Pour des communautés comme Sault Ste. Marie, où le collège local a reçu 12 millions de dollars pour établir un centre de formation en fabrication avancée par le biais du programme, la controverse politique menace d’éclipser de véritables réussites. Le centre a déjà diplômé deux cohortes d’étudiants avec un taux de placement en emploi de 80%.
« Il est regrettable que la mauvaise gestion potentielle ailleurs puisse mettre en péril le financement pour des programmes qui fonctionnent réellement, » a déclaré Frank Caputo, président de la division des métiers spécialisés du Collège Sault. « Nos étudiants obtiennent des emplois, de bons emplois, et c’est ultimement ce que cette initiative était censée faire. »

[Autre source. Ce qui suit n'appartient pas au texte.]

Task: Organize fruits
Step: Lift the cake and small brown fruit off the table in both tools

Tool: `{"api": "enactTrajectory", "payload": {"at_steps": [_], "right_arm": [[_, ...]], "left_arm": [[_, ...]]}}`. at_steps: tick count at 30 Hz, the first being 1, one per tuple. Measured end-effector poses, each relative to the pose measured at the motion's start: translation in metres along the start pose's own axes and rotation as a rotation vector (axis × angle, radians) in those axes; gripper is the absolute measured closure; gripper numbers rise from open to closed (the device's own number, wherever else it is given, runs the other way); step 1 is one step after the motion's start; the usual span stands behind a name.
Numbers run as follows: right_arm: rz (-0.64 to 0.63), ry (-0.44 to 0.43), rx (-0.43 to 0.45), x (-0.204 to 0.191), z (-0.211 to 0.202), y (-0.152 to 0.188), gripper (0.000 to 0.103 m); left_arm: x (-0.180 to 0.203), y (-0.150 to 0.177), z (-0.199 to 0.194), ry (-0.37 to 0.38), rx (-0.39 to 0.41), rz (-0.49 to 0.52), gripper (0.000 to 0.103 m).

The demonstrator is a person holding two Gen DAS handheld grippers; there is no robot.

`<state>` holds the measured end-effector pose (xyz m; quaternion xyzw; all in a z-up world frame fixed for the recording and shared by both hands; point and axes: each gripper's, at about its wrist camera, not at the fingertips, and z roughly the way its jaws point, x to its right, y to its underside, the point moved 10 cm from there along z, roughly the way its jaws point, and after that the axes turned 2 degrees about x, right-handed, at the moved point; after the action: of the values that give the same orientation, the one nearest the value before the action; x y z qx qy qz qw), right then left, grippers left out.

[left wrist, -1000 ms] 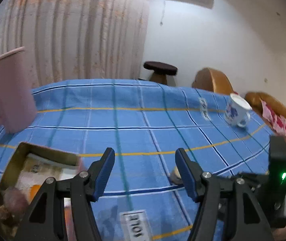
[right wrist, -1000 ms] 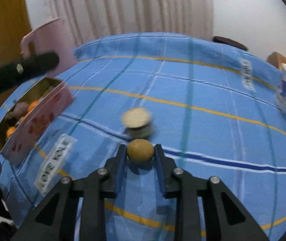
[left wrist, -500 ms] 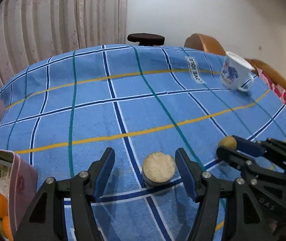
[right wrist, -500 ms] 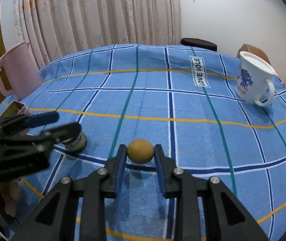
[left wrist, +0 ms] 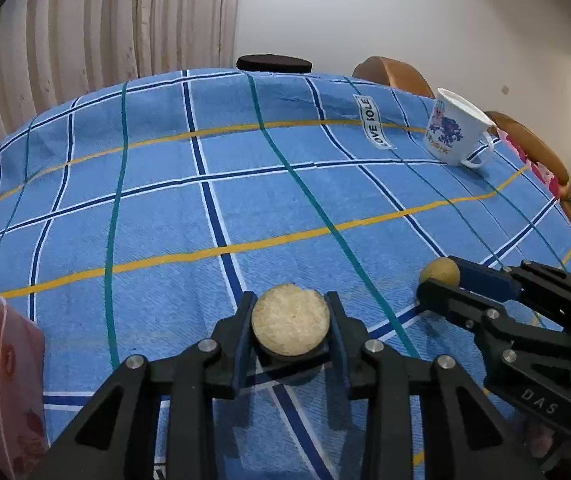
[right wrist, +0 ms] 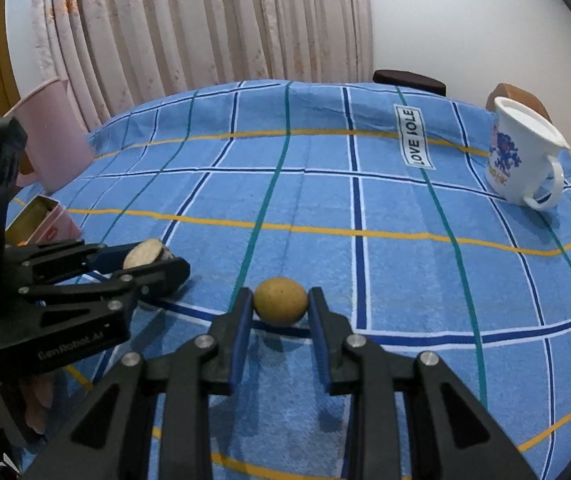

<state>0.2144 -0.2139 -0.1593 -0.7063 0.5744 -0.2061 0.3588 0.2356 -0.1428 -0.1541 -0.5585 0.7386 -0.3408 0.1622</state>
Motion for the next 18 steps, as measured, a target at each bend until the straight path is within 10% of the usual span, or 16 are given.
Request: {"api": "enactTrajectory", "payload": {"at_steps": [18], "right_arm": [[-0.041,-0.032,0.135,-0.011,-0.028,-0.010,0.072]], "left_arm": [[-0.020,-0.009,-0.035,-0.065,0.164,-0.072,0.068]]}}
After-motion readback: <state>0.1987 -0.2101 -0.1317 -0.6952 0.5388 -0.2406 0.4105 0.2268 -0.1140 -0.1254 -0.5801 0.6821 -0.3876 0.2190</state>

Des dirigeants syndicaux se sont également exprimés, avec la présidente nationale d’Unifor Lana Payne appelant à une surveillance plus forte sans démanteler l’ensemble du programme. « Nous avons besoin de responsabilité, mais nous ne pouvons pas non plus perdre de vue le fait que nos membres ont besoin de ces opportunités de formation, » a déclaré Payne dans un communiqué de presse publié lundi.
Alors que la législature reprend, le gouvernement Ford fait face à une pression croissante pour répondre à ces préoccupations tout en faisant avancer son programme d’automne, qui comprend des initiatives de logement promises et des réformes de soins de santé. Le leader parlementaire du gouvernement Calandra a confirmé que le programme de reconversion sera discuté lors des réunions de comité prévues en octobre.
Pour les travailleurs qui espèrent toujours accéder à ces fonds, l’incertitude est une mauvaise nouvelle. Les demandes pour le prochain cycle de financement devaient s’ouvrir le mois prochain, mais les responsables du ministère indiquent maintenant que le calendrier pourrait changer en fonction des résultats de l’examen.
« Je veux juste savoir si je dois continuer à attendre ou chercher ailleurs, » a déclaré l’ancien travailleur de l’hôtellerie James Nguyen de Brampton, qui espère se reconvertir dans l’installation de CVC. « On a l’impression que la politique fait obstacle aux personnes qui essaient simplement de prendre un nouveau départ. »
Alors que cette session commence, la controverse met en lumière des tensions plus larges entre l’urgence du développement de la main-d’œuvre et le besoin essentiel de responsabilité dans les dépenses publiques—un équilibre que les législateurs ontariens devront trouver rapidement si le programme doit remplir son objectif prévu pour les travailleurs à travers la province.